In response to such a situation, what in recent years succeeded to present itself as an alternative discourse was the radical organizations under the name of the Islamic State or Islamic State of Iraq and Levant. The extremist discourse with its Islamic State motivation has managed to attract many people from the Western discursive atmosphere to its own. It at the same time added many other attractions to its atmosphere.

Therefore, radicalism in Iraq and Syria under the title of Islamic State of Iraq and Levant— or Syria ( ISIS/ISIL) or the affiliates of Al-Qaeda have been successful in adding attractions to its discursive structure that appeals to the native and migrant Muslims of Europe. This discourse is on a collision course with the Western liberal democratic discourse that has failed to assimilate Muslims into its body.

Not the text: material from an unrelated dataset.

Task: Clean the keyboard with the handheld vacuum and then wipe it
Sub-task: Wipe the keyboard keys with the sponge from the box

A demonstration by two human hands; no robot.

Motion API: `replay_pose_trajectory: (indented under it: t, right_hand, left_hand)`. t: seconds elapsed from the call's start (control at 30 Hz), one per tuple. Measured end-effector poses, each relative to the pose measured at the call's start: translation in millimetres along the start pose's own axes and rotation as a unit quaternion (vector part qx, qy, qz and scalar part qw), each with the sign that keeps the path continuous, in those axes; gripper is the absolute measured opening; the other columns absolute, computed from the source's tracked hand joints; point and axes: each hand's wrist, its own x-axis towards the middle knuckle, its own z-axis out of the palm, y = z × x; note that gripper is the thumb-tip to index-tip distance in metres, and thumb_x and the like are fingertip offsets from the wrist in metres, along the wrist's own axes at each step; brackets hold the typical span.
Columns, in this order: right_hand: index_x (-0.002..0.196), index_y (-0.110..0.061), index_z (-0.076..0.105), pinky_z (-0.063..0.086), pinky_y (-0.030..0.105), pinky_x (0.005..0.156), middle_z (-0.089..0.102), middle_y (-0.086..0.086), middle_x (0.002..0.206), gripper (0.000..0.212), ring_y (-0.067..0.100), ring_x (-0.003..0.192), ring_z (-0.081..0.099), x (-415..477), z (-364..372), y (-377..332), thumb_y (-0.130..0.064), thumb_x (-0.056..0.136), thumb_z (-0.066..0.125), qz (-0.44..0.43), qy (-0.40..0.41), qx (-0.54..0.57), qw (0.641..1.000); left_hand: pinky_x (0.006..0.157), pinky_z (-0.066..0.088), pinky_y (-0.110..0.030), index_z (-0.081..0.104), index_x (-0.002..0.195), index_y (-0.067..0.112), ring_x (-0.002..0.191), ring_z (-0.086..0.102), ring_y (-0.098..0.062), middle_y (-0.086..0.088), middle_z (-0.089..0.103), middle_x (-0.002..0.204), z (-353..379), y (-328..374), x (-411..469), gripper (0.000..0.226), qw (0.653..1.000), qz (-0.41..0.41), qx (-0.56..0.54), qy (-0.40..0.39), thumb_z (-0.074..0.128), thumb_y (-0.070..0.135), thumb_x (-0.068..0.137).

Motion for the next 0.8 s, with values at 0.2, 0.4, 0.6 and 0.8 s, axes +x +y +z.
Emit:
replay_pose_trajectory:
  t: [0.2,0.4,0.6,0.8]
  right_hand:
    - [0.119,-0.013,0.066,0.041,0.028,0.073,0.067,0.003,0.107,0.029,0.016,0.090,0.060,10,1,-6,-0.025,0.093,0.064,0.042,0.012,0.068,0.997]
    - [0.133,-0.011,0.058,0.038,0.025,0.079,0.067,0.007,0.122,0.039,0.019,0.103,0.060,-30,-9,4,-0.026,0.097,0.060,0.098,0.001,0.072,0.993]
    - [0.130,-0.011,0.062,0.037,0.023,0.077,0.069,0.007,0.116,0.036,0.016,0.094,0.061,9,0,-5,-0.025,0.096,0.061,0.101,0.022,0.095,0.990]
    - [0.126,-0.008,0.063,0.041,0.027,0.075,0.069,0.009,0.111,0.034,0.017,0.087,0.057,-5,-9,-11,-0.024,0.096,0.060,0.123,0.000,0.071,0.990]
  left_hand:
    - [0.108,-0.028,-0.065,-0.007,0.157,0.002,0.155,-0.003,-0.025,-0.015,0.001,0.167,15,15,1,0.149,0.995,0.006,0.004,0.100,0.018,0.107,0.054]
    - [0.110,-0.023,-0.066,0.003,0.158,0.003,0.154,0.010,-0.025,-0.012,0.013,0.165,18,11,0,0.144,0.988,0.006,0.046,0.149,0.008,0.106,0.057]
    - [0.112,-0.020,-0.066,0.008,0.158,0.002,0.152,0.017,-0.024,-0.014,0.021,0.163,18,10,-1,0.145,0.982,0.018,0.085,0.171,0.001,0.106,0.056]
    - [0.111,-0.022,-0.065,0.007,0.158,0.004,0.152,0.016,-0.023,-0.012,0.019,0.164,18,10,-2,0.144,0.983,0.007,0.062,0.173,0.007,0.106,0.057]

Meanwhile, the Iraqi and Afghanistan wars and their going on up to now and their consequences in terms of migration of the Muslims to Europe and effects on the native Muslims have contributed to development of radical discourse in the region. The refugees who left their war-torn countries to Europe after facing injustice, inequality of rights, being considered as second and even third degree citizens, disrespect, and humiliation that all are signs of failure of pro-justice discourse in Europe have discovered their fantasy in the radical ideology.

Therefore, it can be concluded that the Western mistakes in launching useless assaults at Iraq and Afghanistan on the one hand and discriminatory treatment of the migrants from these two countries on the other hand have created appropriate potentials for escape of the native and migrant Muslims from the Western societies to change the current conditions. The Western mistakes have many examples in history and have always caused suffering for the Muslim nations.